Brics menciona crises internacionais, mas deixa de fora Venezuela e Bolívia
A declaração de Brasília que encerrou a cúpula dos Brics nesta quinta-feira tratou de problemas humanitários internacionais em oito diferentes países, como Iêmen e Coreia do Norte, mas deixou de fora as violentas crises na Venezuela e na Bolívia e todos os temas da América Latina de um modo geral.
Questionado sobre por que temas que envolvem diretamente as fronteiras brasileiras não estão relacionados no capítulo de conjunturas regionais, um dos diplomatas envolvidos nas negociações dos Brics afirmou que a declaração costuma tratar apenas de temas de "envergadura internacional".
De acordo com informações levantadas pela Reuters com fontes brasileiras e sul-africanas, havia uma expectativa inicial de levar o assunto Venezuela à plenária dos presidentes, mas nem isso chegou a ser feito, assim como o Brasil desistiu até mesmo de levar à mesa de negociações uma menção ao país por concluir que não haveria chance de um acordo por "divergências ideológicas".
O Brasil chegou a fazer uma sondagem inicial sobre os termos que poderiam ser usados para incluir uma condenação à crise venezuelana, mas detectou-se que não haveria possibilidade de acordo. Aliados do governo de Nicolás Maduro, China e Índia têm posições opostas ao governo brasileiro da situação venezuelana.
"Venezuela não está na agenda, não é um assunto para esta cúpula. Até onde lembro isso não foi discutido pelos líderes na sessão fechada e nem na plenária", disse Wang Xiaolong, enviado especial ao Brics do Ministério das Relações Exteriores da China.
Com uma crise que já chega a 4 milhões de refugiados, a Venezuela tem sido tema de discussões em outros organismos internacionais como as Nações Unidas e a Organização dos Estados Americanos (OEA). Nos nove parágrafos estão citadas crises como a questão do Iêmen, Israel e Palestina, Líbia e Coréia do Norte.

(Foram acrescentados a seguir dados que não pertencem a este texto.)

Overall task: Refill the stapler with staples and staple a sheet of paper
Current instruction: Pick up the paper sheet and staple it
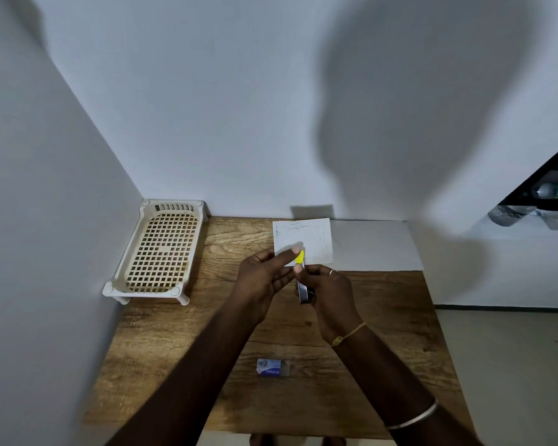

O esforço de negociação brasileiro conseguiu incluir na declaração uma questão cara à bancada evangélica, tradicional apoiadora do presidente Jair Bolsonaro, a de uma defesa das minorias étnico religiosas na Síria, fundamentalmente as de origem cristã. O assunto foi tratado em diversas reuniões entre o chanceler Ernesto Araújo e a bancada evangélica. "É um tema muito caro ao governo", confirmou a fonte.
A declaração deixou de fora dessa vez a defesa do trabalho da Agência de Assistência aos Refugiados Palestinos no Oriente Médio (UNRWA), incluída em 2018 depois que os Estados Unidos cortaram praticamente todo o seu financiamento ao organismo.
Dessa vez, ao adotar um discurso alinhado ao americano e ao israelense, que diz cobrar transparência no uso de recursos, o Brasil inviabilizou a defesa feita pelos Brics do trabalho da agência, do qual depende uma parte considerável dos palestinos.
"Não houve um consenso. O Brasil apoia o trabalho da agência, continua apoiando, mas defende que seu trabalho avance com absoluta transparência. É accountability", disse o diplomata, que não quis ser identificado.
Isolado em sua posição, o governo brasileiro terminou por impedir que a menção à UNRWA entrasse no texto final.
Apesar de pontos comuns na defesa do multilateralismo e do incremento na cooperação entre os cinco países que compõe o bloco, a primeira cúpula do grupo tocada pelo governo Jair Bolsonaro revelou divergências políticas com seus parceiros de blocos, centradas basicamente em questões ideológicas.
O alinhamento automático do atual governo brasileiro com os Estados Unidos opõe o país a China e Rússia, tradicional rivais políticos e econômicos dos americanos.